Ayer se cumplió justo un año del que tal vez haya sido el concierto más
especial entre los cerca de 2000 que he llevado a cabo a lo largo de mi
vida: el de la despedida de Asfalto de los escenarios.
Sin
añoranza, sin melancolía, en ese rincón de la memoria donde albergo los
recuerdos más esenciales, permanece en mí el sentimiento de haber
cerrado con la mayor dignidad la trayectoria de un nombre que, para
algunos, representa mucho; para mí, todo. Y es que lo que soy, como
músico, también en parte como persona, se circunscribe al desarrollo de
una profesión que elegí siendo bien joven, aun a riesgo de renunciar a
otras muchas cosas que, por momentos, he echado de menos.

Entre
esta foto tomada justo hace 55 años, la primera vez que pisaba un
escenario, y la de arriba, ha pasado la mayor parte de mi vida.

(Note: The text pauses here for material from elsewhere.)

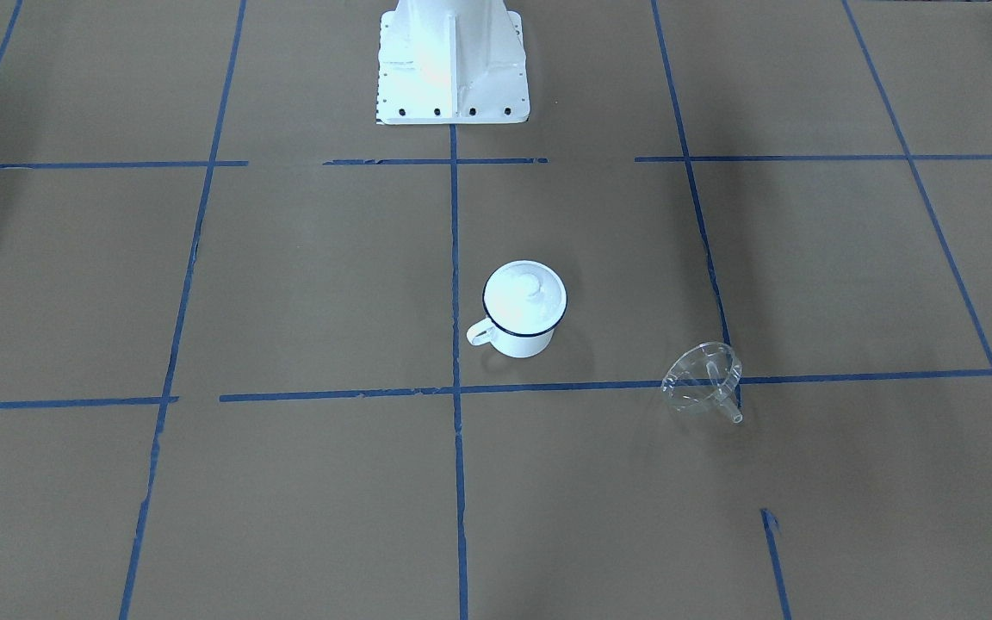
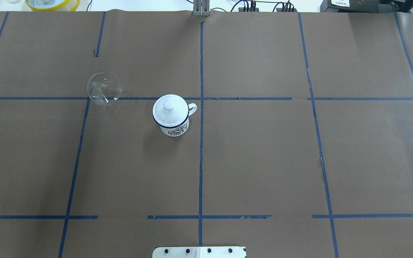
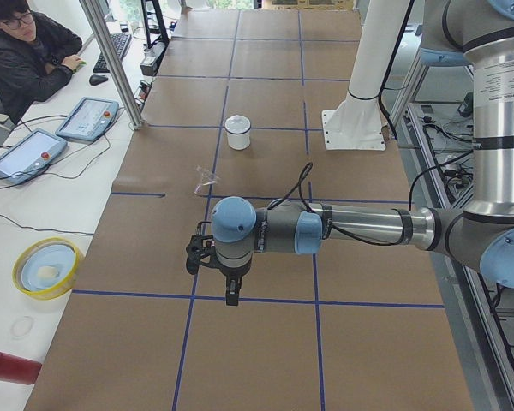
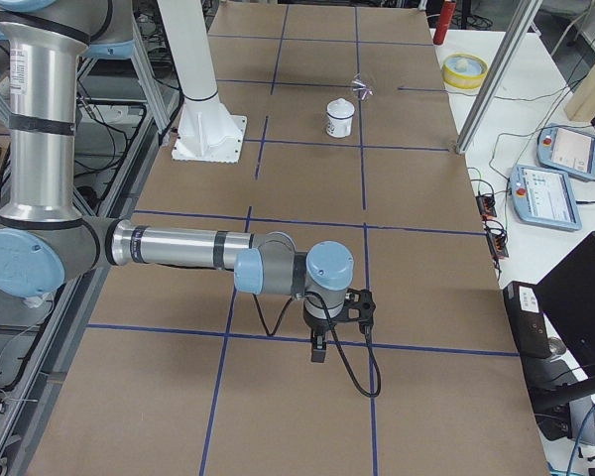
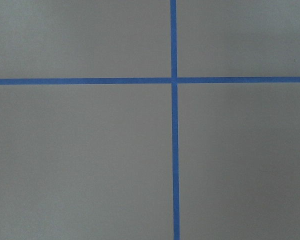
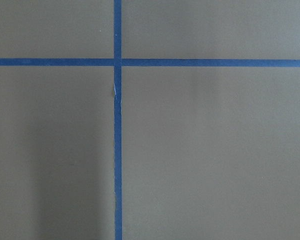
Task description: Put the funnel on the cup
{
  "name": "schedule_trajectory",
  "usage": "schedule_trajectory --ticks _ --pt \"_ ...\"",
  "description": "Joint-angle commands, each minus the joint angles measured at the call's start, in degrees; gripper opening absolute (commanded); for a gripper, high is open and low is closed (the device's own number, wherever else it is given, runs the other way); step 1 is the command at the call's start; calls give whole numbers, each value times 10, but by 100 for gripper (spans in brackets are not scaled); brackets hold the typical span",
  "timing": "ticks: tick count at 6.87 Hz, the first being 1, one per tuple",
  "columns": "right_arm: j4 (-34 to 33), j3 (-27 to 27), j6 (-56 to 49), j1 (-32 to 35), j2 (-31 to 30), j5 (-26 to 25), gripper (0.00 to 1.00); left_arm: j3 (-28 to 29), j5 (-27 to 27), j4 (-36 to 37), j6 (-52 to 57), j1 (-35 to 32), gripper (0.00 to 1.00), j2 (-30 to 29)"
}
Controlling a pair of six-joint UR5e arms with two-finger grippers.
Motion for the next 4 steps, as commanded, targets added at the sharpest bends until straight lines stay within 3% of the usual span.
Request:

De común
entre ellas, la imagen de un momento feliz. Si, al bajar de aquel
sencillo escenario, el de una pequeña sala de la barriada de Usera, en
Madrid, alguien me hubiera preguntado si más de medio siglo después me
veía en situación parecida, creo que hubiera respondido que sí.
Insolente y presuntuoso. También convencido. Y es que, tras aquella mi
primera experiencia, tal vez fue que me veía haciendo eso mismo de por
vida, es decir, alineando sobre un escenario mi yo real con mi yo
deseado. Lo tenía claro pese a que no sospechara el modo y la forma en
la que poder realizar ese viaje a un destino tan altamente incierto.
Estaba dispuesto a hacerlo.
Y sí, he realizado el trayecto que
hay entre un anhelo y su materialización. No todo el mundo lo consigue,
me siento afortunado. Lo he hecho a través de un camino a menudo
tortuoso, hostil, pero tantas otras veces grato. Entre el punto de
partida y la meta, he observado un paisaje que me ha hecho ser mejor
persona, pienso.
La noche del 13 de mayo del pasado año,
consciente de que cerraba un ciclo, podría decir que visualizaba mi
carrera como un trayecto coherente, honroso. No pude evitar que la
emoción quebrara mi voz en muchos momentos pero, mentiría si dijera que
ello pesase más en mi actitud que la voluntad de querer hacerlo lo mejor
posible. Es esa parte de mí que se involucra en buscar la excelencia.
No es de ahora, me ha pasado de siempre. Percibo el escenario como un
encuentro con quien me quiere y al que no quiero defraudar. En esos
momentos siento que me debo a las expectativas y quiero que todo sea
como se espera.
Entre los recuerdos de aquella noche contemplo
los muchos abrazos que se repartían por los rincones de la zona de
camerinos, entre unos y otros. Aquella estampa, para mí, tenía un
significado especial: gracias Asfalto.